Floco’s pads sell at such low prices that people in the area can afford them while enabling the sellers to make a living.
Which university did you work with, and what was the issue you wanted to overcome by working with academics/students/researchers?
We worked with Ayrshire College and National Manufacturing Institute Scotland to develop our product. We were amazed to discover that the reusable period pads on the market were cumbersome and depressingly visible through clothing. Sure, they were more comfortable than the traditional nappy-rash-quality of disposable pads we’ve all been putting up with for years, but these reusable pads were a long way off from being absorbent or discreet enough for women to feel confident wearing them out of the house. Why should people who flow put up with anything less? For too long flow products have not been given the innovation they deserve. To this end, Floco is on a mission to create reusable pads that are super absorbent and amazingly comfortable but are also really discreet. Floco’s pads are also easy to wash and will save you the monthly cost of buying disposables. Floco’s pads are an absolute game-changer for people who flow, especially if tampons and cups just ain’t your thing.
What benefits did the collaboration bring to your business/organisation?
A common problem with reusable pads is that they move as there is no sticky tape.
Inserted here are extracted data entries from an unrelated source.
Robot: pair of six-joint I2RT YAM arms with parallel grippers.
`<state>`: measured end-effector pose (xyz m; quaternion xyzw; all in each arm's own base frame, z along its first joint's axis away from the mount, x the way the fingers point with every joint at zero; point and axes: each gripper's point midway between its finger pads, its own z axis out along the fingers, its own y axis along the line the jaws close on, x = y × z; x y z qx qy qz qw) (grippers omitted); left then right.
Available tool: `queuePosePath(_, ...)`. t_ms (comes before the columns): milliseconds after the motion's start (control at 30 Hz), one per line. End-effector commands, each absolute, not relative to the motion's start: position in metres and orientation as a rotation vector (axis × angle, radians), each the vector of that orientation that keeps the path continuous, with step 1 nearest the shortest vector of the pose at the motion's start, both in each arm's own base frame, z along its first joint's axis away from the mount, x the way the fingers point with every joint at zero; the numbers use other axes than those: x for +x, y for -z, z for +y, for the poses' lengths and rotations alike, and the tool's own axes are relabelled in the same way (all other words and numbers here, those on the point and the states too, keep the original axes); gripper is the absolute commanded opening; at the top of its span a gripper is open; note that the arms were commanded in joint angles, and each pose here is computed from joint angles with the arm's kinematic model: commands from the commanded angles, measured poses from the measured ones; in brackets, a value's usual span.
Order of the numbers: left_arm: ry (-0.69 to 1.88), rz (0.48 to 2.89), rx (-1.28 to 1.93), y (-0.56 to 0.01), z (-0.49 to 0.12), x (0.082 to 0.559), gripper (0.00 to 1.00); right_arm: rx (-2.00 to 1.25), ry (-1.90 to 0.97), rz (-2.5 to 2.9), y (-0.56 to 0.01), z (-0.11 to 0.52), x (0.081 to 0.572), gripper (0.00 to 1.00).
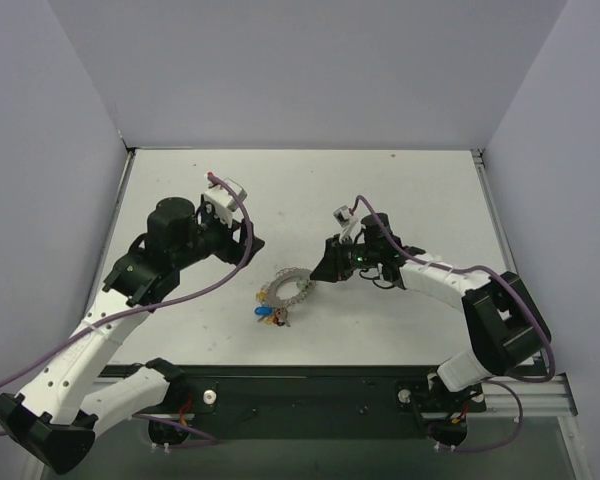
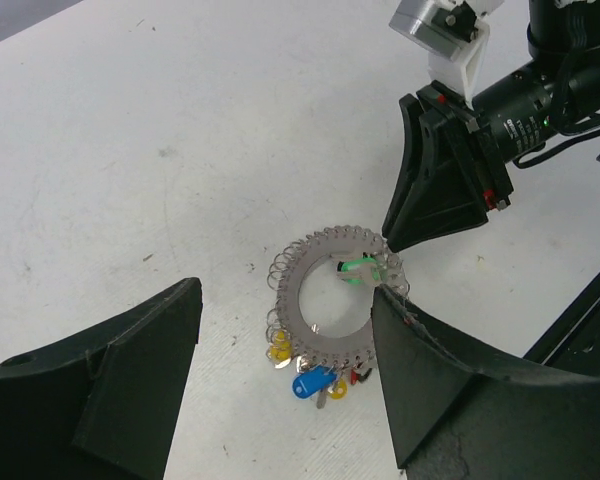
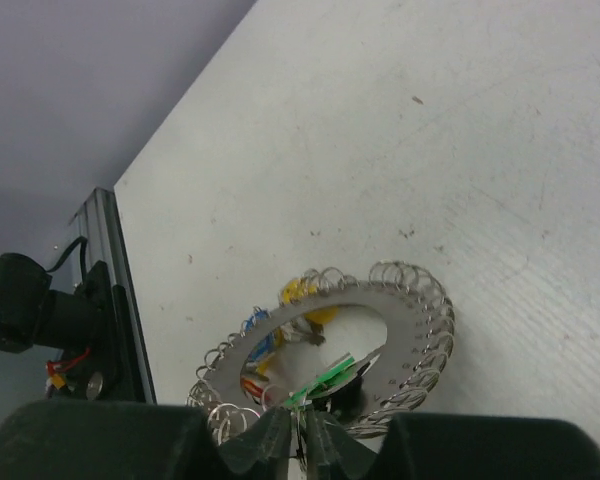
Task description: Put the keys on the keyring
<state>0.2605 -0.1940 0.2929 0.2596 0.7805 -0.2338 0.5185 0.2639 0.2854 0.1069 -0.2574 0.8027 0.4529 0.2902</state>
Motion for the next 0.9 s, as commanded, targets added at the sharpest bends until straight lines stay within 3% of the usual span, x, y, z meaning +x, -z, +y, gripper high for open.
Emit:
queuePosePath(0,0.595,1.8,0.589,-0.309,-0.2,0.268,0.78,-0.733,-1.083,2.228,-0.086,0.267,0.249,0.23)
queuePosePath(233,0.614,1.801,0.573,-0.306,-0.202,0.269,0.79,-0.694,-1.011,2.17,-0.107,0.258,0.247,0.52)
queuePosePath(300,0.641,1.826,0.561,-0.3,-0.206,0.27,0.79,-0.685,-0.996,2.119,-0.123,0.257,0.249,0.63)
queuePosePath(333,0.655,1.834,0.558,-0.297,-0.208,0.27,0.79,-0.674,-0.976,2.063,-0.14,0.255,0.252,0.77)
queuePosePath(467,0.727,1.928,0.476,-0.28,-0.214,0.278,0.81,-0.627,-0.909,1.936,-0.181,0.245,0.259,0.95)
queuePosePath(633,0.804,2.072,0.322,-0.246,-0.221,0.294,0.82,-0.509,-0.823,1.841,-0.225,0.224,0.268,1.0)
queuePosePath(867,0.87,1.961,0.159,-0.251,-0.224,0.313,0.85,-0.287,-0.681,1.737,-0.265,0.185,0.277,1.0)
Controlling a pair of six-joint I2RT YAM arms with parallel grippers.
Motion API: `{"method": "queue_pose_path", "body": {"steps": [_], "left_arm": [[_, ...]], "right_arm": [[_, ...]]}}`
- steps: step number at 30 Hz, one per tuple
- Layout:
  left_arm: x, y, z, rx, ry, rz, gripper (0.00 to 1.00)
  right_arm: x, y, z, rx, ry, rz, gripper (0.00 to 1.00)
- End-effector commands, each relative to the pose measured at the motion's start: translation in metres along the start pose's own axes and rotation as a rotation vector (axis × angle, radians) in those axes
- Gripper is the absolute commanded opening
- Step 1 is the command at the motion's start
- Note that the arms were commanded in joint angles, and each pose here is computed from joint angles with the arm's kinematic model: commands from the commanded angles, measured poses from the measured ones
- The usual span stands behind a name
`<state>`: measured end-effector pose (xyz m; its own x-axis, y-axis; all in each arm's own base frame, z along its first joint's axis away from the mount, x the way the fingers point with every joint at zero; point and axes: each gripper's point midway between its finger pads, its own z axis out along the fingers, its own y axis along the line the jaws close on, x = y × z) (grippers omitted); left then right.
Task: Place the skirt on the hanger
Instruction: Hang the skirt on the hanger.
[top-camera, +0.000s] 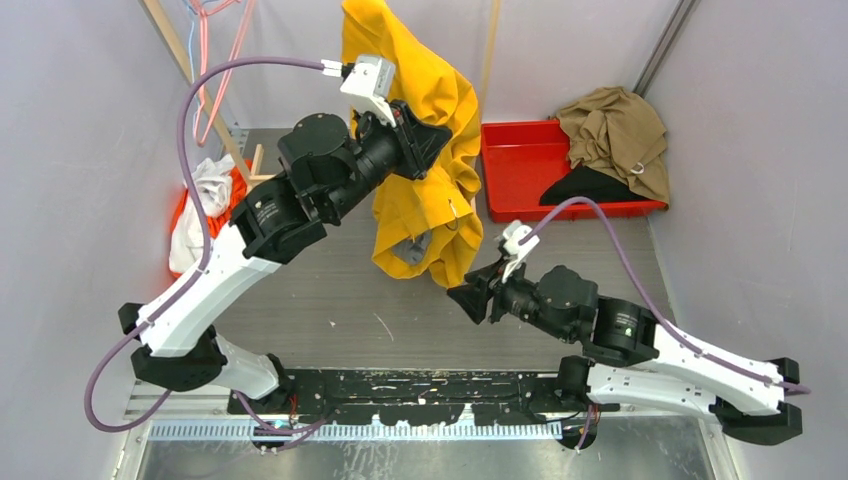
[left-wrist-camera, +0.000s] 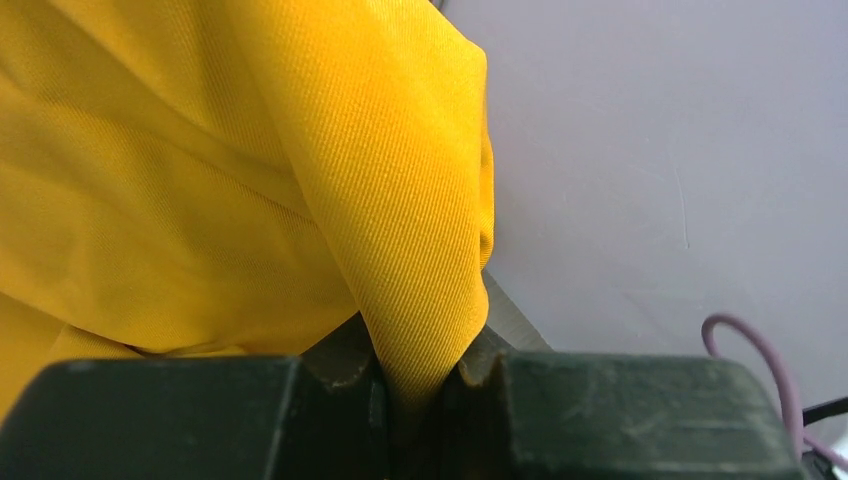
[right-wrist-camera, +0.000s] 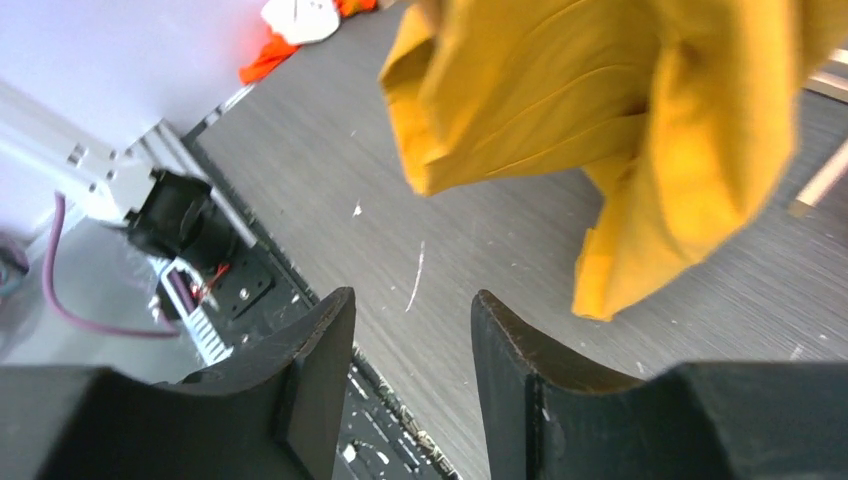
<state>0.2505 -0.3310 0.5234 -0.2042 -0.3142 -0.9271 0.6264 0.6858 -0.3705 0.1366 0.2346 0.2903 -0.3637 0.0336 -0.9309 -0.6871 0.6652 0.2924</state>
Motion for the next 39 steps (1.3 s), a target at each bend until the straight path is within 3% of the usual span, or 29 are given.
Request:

The collaboration enabled us to bring in specialists we otherwise wouldn’t be able to work with to try new ideas including different materials and wing shapes so we now have a product that doesn’t move.
How did Interface support your business/organisation?
They helped find the perfect project partner.
What would you say to other businesses thinking of partnering with academics, but are unsure about it?
Go for it! We’ve had multiple different collaborations for different purposes and have always ended with a great match would have helped strengthen our business.